Your assignment
When you reproduce the entries below, keep each one exact and drop any pictures.

[Dataset items]
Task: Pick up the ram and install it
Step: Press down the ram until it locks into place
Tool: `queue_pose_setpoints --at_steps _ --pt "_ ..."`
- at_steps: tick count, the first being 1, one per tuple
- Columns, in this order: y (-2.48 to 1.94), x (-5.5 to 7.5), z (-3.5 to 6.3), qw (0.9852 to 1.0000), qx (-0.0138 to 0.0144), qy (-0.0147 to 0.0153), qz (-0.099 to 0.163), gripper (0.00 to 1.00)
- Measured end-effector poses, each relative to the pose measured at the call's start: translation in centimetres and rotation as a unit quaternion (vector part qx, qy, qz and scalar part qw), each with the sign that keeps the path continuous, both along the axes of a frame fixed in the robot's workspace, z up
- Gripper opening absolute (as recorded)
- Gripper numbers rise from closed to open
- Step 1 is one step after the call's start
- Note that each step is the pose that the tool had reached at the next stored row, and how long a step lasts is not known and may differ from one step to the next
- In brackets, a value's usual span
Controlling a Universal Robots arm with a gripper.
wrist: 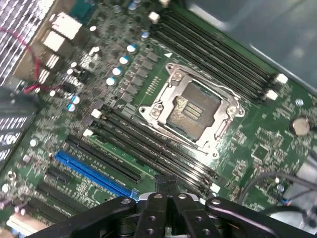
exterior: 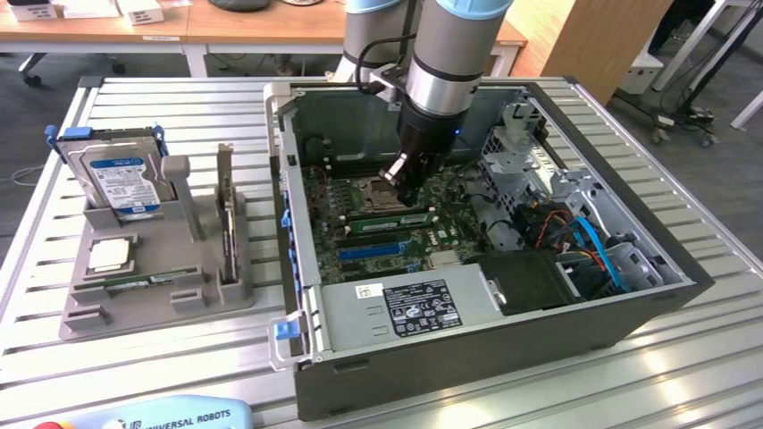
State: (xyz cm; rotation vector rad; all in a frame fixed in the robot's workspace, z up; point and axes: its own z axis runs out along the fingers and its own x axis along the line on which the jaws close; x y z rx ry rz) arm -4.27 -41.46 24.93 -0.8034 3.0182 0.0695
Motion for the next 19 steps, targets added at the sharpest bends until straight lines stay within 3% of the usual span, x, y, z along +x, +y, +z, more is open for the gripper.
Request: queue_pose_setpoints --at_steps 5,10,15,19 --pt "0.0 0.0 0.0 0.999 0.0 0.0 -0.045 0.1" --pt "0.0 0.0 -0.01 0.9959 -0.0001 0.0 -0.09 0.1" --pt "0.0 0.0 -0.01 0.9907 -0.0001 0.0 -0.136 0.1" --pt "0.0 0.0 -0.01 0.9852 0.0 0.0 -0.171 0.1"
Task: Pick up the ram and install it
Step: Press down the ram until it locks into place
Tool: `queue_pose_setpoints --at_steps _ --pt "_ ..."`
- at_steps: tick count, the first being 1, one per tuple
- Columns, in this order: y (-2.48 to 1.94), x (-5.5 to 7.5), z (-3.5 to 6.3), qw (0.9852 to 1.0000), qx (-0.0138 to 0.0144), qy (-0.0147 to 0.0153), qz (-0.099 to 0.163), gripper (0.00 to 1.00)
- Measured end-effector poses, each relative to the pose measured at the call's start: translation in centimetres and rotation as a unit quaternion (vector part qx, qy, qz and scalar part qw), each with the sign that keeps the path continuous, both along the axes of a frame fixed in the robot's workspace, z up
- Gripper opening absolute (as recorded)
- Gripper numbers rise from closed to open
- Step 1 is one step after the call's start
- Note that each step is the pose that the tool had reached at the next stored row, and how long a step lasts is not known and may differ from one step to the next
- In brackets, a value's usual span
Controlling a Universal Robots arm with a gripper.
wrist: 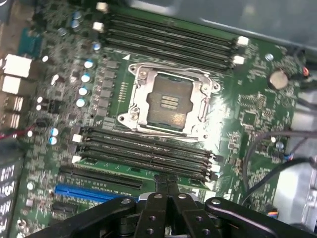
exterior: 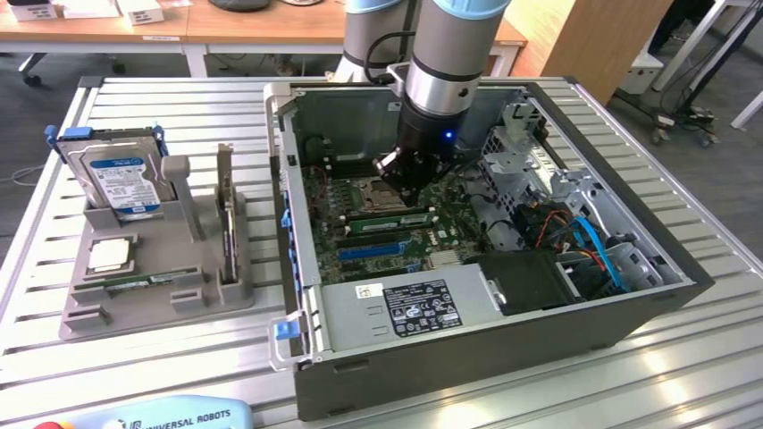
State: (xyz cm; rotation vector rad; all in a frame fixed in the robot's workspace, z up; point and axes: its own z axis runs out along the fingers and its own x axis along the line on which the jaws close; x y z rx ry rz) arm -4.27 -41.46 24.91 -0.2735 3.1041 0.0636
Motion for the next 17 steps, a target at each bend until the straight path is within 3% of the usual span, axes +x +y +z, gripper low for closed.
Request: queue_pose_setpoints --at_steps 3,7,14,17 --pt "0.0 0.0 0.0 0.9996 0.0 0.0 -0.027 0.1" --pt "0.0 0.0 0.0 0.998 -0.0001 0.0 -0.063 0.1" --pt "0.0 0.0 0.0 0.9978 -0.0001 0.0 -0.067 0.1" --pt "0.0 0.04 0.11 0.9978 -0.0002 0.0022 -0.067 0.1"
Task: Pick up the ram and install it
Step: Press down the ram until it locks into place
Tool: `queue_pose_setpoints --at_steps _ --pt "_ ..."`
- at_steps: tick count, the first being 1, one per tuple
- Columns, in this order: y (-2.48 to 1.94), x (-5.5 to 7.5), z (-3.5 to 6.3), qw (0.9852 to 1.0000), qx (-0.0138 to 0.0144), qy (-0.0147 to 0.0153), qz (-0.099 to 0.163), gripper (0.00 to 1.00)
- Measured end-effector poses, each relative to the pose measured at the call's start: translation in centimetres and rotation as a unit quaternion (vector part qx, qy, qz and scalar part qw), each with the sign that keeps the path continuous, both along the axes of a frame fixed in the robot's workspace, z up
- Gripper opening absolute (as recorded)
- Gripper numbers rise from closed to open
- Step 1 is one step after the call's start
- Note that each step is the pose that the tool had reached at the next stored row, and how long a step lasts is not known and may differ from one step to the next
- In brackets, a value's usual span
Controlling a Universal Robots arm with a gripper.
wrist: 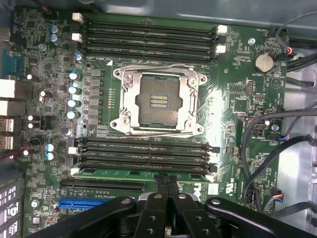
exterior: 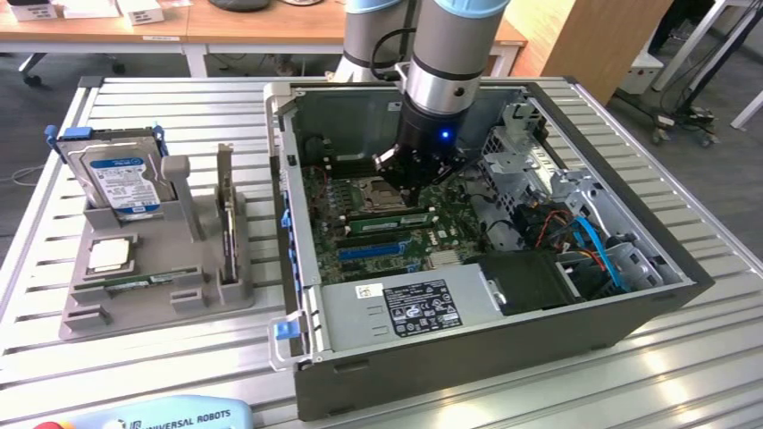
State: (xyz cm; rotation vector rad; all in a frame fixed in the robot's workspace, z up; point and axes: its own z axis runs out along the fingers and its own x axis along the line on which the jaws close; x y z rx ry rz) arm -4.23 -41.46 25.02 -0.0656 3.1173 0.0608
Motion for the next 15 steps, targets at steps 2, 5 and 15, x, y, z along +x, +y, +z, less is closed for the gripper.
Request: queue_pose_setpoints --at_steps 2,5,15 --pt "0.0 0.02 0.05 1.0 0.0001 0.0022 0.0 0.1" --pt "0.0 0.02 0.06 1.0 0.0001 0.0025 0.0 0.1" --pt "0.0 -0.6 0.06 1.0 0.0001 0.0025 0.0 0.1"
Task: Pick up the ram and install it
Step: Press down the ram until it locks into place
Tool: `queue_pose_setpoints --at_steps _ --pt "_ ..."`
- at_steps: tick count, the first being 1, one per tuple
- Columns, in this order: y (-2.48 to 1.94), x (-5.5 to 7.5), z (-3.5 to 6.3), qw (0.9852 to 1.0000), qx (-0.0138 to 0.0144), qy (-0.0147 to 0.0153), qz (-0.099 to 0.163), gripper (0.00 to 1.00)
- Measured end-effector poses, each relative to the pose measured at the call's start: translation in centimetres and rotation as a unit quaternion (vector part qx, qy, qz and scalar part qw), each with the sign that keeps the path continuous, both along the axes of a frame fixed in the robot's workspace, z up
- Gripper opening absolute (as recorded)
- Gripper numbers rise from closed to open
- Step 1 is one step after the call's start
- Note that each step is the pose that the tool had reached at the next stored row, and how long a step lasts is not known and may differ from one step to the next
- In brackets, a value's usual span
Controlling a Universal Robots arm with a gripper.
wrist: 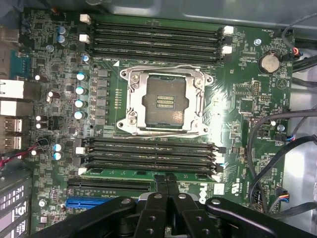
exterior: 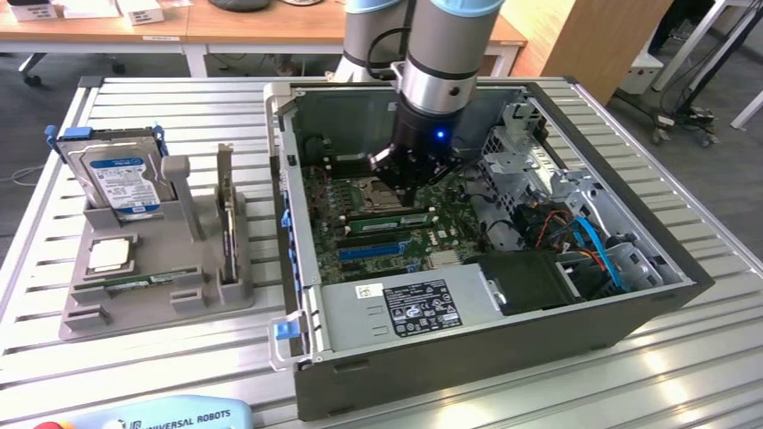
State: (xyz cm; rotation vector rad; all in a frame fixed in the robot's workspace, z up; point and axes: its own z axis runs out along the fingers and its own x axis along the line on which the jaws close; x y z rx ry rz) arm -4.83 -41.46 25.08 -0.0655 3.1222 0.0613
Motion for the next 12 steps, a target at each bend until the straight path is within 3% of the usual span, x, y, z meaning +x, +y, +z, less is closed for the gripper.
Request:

Exercise answer
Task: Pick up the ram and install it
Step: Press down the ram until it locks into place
Tool: `queue_pose_setpoints --at_steps _ --pt "_ ..."`
- at_steps: tick count, the first being 1, one per tuple
- Columns, in this order: y (-2.48 to 1.94), x (-5.5 to 7.5), z (-3.5 to 6.3), qw (0.9852 to 1.0000), qx (-0.0138 to 0.0144), qy (-0.0147 to 0.0153), qz (-0.099 to 0.163), gripper (0.00 to 1.00)
- Measured end-effector poses, each relative to the pose measured at the call's start: translation in centimetres and rotation as a unit quaternion (vector part qx, qy, qz and scalar part qw), each with the sign that keeps the path continuous, both along the axes of a frame fixed in the robot's workspace, z up
- Gripper opening absolute (as recorded)
- Gripper numbers rise from closed to open
- Step 1 is one step after the call's start
- Note that each step is the pose that the tool had reached at the next stored row, and how long a step lasts is not known and may differ from one step to the next
- In brackets, a value's usual span
Controlling a Universal Robots arm with a gripper.
wrist: 
exterior: 
State: (xyz cm; rotation vector rad; all in a frame fixed in the robot's workspace, z up; point and axes: its own z axis runs out along the fingers and its own x axis along the line on which the jaws close; x y z rx ry rz) arm -4.27 -41.46 24.93 -0.8034 3.0182 0.0695
Motion for the next 19 steps, targets added at the sharpest bends until straight lines stay within 3% of the usual span, x, y, z along +x, +y, +z, more is open for the gripper.
Request: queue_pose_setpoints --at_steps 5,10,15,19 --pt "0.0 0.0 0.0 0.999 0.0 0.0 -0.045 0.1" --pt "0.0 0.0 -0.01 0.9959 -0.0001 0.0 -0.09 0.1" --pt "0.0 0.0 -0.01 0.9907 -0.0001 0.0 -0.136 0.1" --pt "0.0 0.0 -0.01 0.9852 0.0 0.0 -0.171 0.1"
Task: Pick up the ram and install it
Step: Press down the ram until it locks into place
Tool: `queue_pose_setpoints --at_steps _ --pt "_ ..."`
- at_steps: tick count, the first being 1, one per tuple
- Columns, in this order: y (-2.48 to 1.94), x (-5.5 to 7.5), z (-3.5 to 6.3), qw (0.9852 to 1.0000), qx (-0.0138 to 0.0144), qy (-0.0147 to 0.0153), qz (-0.099 to 0.163), gripper (0.00 to 1.00)
- Measured end-effector poses, each relative to the pose measured at the call's start: translation in centimetres and rotation as a unit quaternion (vector part qx, qy, qz and scalar part qw), each with the sign that keeps the path continuous, both along the axes of a frame fixed in the robot's workspace, z up
- Gripper opening absolute (as recorded)
- Gripper numbers rise from closed to open
- Step 1 is one step after the call's start
- Note that each step is the pose that the tool had reached at the next stored row, and how long a step lasts is not known and may differ from one step to the next
- In brackets, a value's usual span
Controlling a Universal Robots arm with a gripper.
wrist: 
exterior: 
State: (xyz cm; rotation vector rad; all in a frame fixed in the robot's workspace, z up; point and axes: its own z axis runs out along the fingers and its own x axis along the line on which the jaws close; x y z rx ry rz) arm -4.27 -41.46 24.91 -0.2735 3.1041 0.0636
Motion for the next 17 steps, a target at each bend until the straight path is within 3% of the usual span, axes +x +y +z, gripper low for closed.
Request: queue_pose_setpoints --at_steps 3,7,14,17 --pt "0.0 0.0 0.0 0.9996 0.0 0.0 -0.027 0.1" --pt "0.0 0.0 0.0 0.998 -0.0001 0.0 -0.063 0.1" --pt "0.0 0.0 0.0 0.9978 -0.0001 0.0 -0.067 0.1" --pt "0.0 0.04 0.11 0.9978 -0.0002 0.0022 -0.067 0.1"
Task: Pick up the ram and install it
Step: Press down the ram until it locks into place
Tool: `queue_pose_setpoints --at_steps _ --pt "_ ..."`
- at_steps: tick count, the first being 1, one per tuple
- Columns, in this order: y (-2.48 to 1.94), x (-5.5 to 7.5), z (-3.5 to 6.3), qw (0.9852 to 1.0000), qx (-0.0138 to 0.0144), qy (-0.0147 to 0.0153), qz (-0.099 to 0.163), gripper (0.00 to 1.00)
- Measured end-effector poses, each relative to the pose measured at the call's start: translation in centimetres and rotation as a unit quaternion (vector part qx, qy, qz and scalar part qw), each with the sign that keeps the path continuous, both along the axes of a frame fixed in the robot's workspace, z up
- Gripper opening absolute (as recorded)
- Gripper numbers rise from closed to open
- Step 1 is one step after the call's start
- Note that each step is the pose that the tool had reached at the next stored row, and how long a step lasts is not known and may differ from one step to the next
- In brackets, a value's usual span
Controlling a Universal Robots arm with a gripper.
wrist: 
exterior: 
State: (xyz cm; rotation vector rad; all in a frame fixed in the robot's workspace, z up; point and axes: its own z axis runs out along the fingers and its own x axis along the line on which the jaws close; x y z rx ry rz) arm -4.23 -41.46 25.02 -0.0656 3.1173 0.0608
Motion for the next 15 steps, targets at steps 2, 5 and 15, x, y, z along +x, +y, +z, less is closed for the gripper.
Request: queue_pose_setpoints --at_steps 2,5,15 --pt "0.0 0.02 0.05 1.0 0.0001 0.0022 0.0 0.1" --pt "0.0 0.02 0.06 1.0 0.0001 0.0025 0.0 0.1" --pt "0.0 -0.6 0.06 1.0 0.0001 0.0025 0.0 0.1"
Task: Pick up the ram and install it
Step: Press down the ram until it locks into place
Tool: `queue_pose_setpoints --at_steps _ --pt "_ ..."`
- at_steps: tick count, the first being 1, one per tuple
- Columns, in this order: y (-2.48 to 1.94), x (-5.5 to 7.5), z (-3.5 to 6.3), qw (0.9852 to 1.0000), qx (-0.0138 to 0.0144), qy (-0.0147 to 0.0153), qz (-0.099 to 0.163), gripper (0.00 to 1.00)
- Measured end-effector poses, each relative to the pose measured at the call's start: translation in centimetres and rotation as a unit quaternion (vector part qx, qy, qz and scalar part qw), each with the sign that keeps the path continuous, both along the axes of a frame fixed in the robot's workspace, z up
- Gripper opening absolute (as recorded)
- Gripper numbers rise from closed to open
- Step 1 is one step after the call's start
- Note that each step is the pose that the tool had reached at the next stored row, and how long a step lasts is not known and may differ from one step to the next
- In brackets, a value's usual span
Controlling a Universal Robots arm with a gripper.
wrist: 
exterior: 
State: (xyz cm; rotation vector rad; all in a frame fixed in the robot's workspace, z up; point and axes: its own z axis runs out along the fingers and its own x axis along the line on which the jaws close; x y z rx ry rz) arm -4.83 -41.46 25.08 -0.0655 3.1222 0.0613
Motion for the next 12 steps, a target at each bend until the straight path is within 3% of the usual span, x, y, z meaning +x, +y, +z, less is closed for the gripper.
Request:

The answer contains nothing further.